> _EXERCISE GOAL_: Extract, exactly as written, the line that contains "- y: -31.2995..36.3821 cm" and all lines after it through the end of the records. Omit pictures.
[[ EXTRACTED ENTRIES open ]]
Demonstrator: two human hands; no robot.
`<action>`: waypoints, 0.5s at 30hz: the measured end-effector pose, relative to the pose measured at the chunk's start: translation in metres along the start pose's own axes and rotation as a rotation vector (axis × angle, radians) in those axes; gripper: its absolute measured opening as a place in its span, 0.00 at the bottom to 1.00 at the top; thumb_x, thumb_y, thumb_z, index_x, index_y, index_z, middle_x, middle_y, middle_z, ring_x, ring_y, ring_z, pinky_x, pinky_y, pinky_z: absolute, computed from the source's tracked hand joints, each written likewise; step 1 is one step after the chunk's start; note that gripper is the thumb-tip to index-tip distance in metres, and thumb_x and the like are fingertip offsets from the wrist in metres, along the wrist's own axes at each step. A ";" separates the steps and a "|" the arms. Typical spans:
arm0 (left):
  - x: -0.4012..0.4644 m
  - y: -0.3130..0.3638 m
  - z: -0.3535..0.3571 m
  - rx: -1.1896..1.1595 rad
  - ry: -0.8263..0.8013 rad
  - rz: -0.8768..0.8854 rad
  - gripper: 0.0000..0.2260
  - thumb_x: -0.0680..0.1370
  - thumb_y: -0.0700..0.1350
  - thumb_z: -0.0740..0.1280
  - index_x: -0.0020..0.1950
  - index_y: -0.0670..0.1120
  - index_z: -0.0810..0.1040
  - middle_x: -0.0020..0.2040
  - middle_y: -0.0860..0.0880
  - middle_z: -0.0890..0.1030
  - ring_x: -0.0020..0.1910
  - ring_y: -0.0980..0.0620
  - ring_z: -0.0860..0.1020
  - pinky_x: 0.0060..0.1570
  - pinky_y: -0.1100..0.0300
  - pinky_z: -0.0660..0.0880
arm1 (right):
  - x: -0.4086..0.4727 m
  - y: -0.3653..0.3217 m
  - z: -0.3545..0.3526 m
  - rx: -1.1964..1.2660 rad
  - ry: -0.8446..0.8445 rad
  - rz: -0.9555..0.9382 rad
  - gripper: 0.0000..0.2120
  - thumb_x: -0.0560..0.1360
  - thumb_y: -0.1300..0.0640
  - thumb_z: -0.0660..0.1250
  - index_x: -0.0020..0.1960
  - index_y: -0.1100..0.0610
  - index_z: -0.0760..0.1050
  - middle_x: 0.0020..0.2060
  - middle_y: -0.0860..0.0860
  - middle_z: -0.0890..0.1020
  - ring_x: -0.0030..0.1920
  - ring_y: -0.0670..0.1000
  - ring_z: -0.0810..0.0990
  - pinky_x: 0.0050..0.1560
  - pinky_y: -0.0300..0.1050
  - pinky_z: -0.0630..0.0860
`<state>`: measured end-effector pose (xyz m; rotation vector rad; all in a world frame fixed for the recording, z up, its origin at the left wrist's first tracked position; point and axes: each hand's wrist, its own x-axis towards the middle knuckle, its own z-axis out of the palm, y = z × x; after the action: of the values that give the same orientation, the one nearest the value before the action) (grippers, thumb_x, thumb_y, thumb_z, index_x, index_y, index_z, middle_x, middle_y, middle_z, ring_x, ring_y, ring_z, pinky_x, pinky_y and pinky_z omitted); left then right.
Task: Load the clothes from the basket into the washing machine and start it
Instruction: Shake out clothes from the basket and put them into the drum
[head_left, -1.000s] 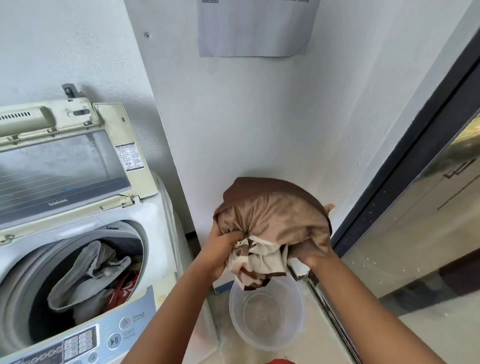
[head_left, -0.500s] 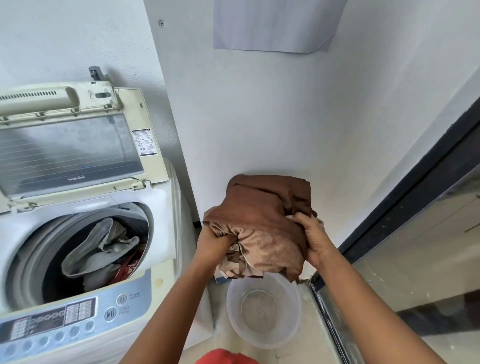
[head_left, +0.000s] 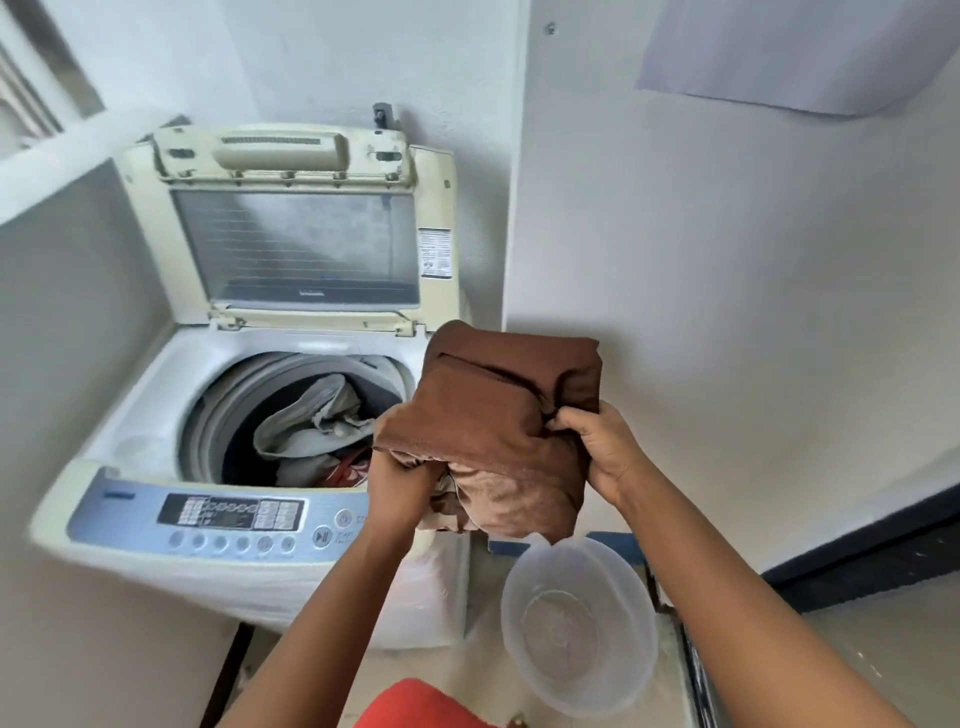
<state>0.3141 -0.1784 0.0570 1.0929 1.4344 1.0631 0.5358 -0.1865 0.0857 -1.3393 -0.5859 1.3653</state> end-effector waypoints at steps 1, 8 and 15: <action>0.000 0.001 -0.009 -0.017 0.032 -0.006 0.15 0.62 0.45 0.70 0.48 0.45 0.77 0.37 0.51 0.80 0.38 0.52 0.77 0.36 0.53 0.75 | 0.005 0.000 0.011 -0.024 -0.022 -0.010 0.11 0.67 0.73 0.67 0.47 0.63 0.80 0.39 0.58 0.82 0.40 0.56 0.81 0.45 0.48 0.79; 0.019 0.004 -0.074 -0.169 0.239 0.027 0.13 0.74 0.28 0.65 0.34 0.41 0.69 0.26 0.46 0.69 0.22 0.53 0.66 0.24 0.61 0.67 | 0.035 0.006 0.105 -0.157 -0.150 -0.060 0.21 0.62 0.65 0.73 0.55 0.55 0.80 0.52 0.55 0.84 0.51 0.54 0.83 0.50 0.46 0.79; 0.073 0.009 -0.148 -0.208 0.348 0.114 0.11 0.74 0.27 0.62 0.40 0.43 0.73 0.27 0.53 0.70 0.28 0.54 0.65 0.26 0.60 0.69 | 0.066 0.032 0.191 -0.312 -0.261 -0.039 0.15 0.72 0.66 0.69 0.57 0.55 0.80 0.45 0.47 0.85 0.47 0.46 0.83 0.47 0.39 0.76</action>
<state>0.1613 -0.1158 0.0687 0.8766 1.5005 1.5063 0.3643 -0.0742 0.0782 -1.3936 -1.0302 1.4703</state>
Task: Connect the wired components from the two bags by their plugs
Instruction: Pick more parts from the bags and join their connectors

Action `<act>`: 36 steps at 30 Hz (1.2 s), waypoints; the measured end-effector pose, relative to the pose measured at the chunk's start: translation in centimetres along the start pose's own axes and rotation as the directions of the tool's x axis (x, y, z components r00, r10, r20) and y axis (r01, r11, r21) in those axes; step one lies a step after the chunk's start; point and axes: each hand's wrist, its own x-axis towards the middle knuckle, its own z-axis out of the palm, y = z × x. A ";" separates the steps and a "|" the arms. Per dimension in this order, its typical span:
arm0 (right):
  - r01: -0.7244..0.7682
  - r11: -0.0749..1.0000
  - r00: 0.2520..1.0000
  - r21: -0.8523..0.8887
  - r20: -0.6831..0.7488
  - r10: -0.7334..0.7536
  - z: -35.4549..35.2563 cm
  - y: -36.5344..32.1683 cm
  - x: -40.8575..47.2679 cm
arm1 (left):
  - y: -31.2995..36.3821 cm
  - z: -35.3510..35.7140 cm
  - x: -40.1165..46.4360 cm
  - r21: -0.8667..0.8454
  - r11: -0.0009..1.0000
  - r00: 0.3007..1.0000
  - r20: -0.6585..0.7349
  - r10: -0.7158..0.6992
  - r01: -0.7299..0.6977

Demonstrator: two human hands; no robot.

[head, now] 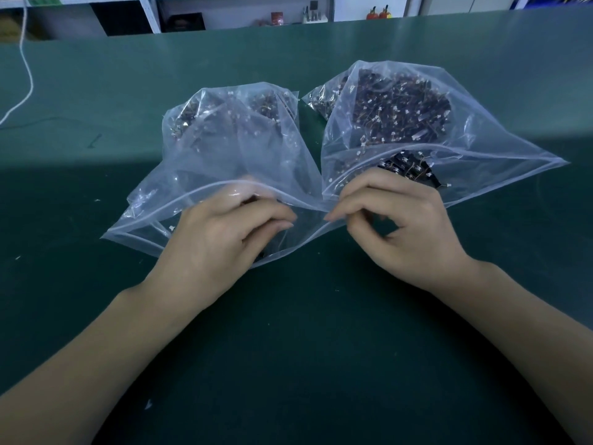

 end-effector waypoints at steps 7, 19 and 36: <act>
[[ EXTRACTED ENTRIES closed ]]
> _FINISHED TASK_:
  - y: -31.2995..36.3821 cm
  - z: -35.3510..35.7140 cm
  - x: -40.1165..46.4360 cm
  - r21: -0.8667..0.8454
  - r11: -0.0009..1.0000
  - r00: 0.3007..1.0000
  - r20: -0.6585..0.7349
  - r10: -0.7158..0.6992
  - r01: -0.7299..0.6977

Demonstrator: two human hands; no robot.

[head, now] 

 end-effector waypoints at steps 7, 19 and 36: <act>

The exercise requires no additional answer.